What has made discrimination perpetuated is the societal and cultural standard of the

dominated group. Furthermore, the role of society in establishing pattern and setting is

strongly seen as the “moderator” for discrimination practices – it enables, preserves, and

sustains the standards and parameter for values and norms that should be followed, obliged,

and implemented. As a result, for those who do not “fit” in the current setting will be

considered as outsider whom will experience discrimination in the most direct ways.
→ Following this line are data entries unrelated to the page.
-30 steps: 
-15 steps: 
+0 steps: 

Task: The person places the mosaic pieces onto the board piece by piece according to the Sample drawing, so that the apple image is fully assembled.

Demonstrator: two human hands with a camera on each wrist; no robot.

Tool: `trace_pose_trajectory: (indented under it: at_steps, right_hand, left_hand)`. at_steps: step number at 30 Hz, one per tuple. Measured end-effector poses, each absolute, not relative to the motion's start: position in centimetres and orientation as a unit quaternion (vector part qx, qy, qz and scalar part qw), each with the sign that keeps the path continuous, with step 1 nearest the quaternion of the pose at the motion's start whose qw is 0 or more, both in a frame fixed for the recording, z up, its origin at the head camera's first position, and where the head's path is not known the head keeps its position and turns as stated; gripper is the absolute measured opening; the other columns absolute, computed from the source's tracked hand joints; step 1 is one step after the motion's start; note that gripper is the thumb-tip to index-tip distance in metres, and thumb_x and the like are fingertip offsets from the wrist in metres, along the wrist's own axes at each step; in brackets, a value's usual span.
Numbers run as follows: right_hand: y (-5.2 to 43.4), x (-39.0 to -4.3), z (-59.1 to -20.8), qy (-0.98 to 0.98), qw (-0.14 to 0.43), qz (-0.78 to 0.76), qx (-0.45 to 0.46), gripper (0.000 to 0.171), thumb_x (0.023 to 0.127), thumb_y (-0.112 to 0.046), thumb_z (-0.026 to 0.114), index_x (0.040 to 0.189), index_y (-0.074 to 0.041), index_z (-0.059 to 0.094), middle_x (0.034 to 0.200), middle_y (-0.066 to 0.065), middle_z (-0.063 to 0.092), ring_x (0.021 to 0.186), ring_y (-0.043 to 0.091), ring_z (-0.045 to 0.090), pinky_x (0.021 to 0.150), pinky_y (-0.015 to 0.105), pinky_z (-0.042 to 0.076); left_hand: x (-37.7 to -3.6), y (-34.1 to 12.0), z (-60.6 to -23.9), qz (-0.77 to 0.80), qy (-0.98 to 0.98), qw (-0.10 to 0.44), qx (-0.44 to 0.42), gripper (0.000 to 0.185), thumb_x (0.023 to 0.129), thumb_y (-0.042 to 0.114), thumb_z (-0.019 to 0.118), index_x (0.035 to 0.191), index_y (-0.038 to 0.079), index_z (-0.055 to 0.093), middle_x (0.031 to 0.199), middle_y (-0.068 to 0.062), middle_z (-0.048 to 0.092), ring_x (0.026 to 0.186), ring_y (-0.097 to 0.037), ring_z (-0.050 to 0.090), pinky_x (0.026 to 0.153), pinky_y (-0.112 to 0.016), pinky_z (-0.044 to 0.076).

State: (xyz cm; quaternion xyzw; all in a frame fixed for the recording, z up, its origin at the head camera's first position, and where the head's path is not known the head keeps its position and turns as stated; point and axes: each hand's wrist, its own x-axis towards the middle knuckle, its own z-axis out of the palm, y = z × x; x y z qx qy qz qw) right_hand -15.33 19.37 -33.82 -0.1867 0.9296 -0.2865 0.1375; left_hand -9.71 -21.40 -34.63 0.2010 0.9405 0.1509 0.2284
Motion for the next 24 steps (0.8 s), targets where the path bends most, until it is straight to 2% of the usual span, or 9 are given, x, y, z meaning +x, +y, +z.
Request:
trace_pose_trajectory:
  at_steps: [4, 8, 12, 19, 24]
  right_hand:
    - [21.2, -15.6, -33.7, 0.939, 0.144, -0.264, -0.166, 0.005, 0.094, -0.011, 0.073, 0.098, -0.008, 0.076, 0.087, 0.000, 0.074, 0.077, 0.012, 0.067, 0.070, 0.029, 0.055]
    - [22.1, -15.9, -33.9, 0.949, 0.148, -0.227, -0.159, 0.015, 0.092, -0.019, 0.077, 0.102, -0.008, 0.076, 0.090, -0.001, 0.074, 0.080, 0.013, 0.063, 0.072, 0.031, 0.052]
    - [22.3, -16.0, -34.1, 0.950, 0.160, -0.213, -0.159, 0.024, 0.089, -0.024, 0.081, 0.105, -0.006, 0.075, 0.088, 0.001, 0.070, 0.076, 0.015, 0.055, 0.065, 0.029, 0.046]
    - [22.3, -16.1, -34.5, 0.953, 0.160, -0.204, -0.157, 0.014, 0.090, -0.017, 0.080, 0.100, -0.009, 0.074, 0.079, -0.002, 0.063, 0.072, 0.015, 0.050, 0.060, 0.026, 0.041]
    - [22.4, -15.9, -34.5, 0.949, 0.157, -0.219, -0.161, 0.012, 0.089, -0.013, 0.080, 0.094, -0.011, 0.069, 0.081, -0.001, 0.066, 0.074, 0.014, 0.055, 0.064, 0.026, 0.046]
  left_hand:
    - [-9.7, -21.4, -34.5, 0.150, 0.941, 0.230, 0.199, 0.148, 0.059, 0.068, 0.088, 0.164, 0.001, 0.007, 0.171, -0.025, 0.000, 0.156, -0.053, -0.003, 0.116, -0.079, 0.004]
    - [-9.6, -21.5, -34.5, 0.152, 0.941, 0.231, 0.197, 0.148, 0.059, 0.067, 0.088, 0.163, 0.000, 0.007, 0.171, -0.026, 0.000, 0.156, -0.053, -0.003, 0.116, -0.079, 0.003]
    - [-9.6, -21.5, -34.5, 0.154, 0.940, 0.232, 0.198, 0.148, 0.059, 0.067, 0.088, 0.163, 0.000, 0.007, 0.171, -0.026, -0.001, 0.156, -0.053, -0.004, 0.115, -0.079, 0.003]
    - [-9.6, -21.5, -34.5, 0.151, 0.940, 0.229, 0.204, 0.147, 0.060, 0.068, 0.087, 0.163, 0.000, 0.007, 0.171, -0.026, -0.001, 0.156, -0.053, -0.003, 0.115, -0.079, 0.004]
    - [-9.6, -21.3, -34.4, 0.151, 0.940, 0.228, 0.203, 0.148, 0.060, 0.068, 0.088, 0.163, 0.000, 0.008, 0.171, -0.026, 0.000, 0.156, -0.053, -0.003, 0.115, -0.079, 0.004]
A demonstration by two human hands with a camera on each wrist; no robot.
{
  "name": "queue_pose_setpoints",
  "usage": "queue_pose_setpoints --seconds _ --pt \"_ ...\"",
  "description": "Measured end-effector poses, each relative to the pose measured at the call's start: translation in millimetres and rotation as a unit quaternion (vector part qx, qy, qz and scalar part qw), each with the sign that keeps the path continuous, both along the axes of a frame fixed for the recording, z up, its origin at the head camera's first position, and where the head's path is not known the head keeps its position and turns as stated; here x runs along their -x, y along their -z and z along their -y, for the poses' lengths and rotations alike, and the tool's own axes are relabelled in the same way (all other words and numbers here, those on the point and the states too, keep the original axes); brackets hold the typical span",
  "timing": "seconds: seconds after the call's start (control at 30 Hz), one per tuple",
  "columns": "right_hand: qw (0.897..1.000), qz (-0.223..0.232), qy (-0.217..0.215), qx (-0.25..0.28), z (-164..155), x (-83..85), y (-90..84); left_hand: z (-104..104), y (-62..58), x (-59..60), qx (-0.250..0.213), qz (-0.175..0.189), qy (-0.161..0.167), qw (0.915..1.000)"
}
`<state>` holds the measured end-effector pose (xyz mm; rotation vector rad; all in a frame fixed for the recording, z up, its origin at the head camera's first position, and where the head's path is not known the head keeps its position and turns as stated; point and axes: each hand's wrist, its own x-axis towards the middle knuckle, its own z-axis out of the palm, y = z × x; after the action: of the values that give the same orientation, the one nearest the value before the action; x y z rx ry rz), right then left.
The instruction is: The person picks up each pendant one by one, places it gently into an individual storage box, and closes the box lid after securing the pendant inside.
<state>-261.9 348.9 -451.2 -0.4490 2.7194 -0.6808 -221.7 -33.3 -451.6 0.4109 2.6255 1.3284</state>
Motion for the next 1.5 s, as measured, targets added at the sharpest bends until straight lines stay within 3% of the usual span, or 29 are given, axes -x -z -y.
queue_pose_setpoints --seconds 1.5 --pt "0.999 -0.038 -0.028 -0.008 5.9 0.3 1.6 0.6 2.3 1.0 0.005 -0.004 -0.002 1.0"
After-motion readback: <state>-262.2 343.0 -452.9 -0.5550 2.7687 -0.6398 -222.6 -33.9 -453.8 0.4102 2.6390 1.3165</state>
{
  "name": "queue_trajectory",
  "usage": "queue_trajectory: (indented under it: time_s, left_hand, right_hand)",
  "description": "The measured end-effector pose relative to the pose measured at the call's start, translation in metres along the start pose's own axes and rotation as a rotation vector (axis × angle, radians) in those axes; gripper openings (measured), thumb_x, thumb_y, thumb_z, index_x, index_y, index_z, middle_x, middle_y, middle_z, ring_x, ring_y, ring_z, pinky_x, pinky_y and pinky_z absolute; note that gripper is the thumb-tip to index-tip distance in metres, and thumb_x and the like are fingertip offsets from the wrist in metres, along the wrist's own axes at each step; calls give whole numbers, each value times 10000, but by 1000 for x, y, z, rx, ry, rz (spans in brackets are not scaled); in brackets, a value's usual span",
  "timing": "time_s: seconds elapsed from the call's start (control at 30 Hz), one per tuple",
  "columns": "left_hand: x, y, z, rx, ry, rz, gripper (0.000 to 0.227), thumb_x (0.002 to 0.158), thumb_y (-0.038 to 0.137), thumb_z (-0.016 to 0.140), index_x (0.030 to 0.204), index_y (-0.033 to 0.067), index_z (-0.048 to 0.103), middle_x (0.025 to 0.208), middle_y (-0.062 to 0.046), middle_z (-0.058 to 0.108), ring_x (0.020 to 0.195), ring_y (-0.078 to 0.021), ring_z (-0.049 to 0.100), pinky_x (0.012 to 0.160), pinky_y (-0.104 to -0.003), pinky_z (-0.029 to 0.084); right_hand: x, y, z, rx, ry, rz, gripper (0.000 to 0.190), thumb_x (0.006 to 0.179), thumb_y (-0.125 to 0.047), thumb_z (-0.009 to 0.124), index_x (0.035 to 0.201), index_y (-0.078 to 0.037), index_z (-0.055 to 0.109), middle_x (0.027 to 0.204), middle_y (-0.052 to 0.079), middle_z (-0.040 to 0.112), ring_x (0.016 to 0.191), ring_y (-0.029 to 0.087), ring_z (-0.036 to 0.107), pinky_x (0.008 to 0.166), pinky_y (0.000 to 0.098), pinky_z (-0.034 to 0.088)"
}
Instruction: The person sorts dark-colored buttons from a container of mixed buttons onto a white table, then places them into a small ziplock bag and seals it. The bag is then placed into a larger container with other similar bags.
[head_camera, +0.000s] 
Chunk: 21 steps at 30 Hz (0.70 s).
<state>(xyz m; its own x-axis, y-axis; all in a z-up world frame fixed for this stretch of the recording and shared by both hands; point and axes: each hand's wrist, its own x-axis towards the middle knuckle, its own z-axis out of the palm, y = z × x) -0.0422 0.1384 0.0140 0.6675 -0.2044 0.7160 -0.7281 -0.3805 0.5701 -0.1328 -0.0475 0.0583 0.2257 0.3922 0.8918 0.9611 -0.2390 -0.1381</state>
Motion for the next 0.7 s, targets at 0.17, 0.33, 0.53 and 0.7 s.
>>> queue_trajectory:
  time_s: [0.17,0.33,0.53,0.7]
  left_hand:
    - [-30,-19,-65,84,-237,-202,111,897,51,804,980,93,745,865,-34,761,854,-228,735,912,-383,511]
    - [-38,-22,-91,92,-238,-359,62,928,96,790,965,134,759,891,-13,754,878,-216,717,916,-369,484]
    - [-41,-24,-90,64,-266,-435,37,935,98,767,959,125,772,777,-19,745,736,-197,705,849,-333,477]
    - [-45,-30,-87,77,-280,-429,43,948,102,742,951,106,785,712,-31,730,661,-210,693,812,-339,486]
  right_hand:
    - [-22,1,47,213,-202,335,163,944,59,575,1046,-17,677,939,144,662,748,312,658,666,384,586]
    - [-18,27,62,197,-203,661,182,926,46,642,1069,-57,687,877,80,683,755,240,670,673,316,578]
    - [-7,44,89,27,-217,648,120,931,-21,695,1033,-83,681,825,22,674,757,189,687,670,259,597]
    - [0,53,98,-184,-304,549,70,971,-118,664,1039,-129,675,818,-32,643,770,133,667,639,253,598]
       Starting from the early concept of classifying human based on race to which it is

implied that there is hierarchical division within racial system itself. The archaic racial

system has evolved into further forms of discrimination that nowadays has become daily

life practices – consciously or unconsciously. The impact of this classification based on

hierarchical racial division is the inevitable practices of discrimination towards an

individual or a group. Discrimination does not only reach the area of race but also almost

every part of humanity. In Readings for Diversity and Social Justice, there are terms for

“isms” mostly associated with discrimination practices nowadays: racism, sexism,

misogyny, ethnocentrism, ageism, ableism, xenophobia, anti-Semitism, religious prejudice,

chauvinism, classism, heterosexism, and homophobia (Adams, et al, 2000).

       The practices of discrimination have become a humiliation in the history of human

civilization – a vicious cycle of a never-ending debate about how different we are, as

opposed to put aside our differences and finding what is similar between one and another.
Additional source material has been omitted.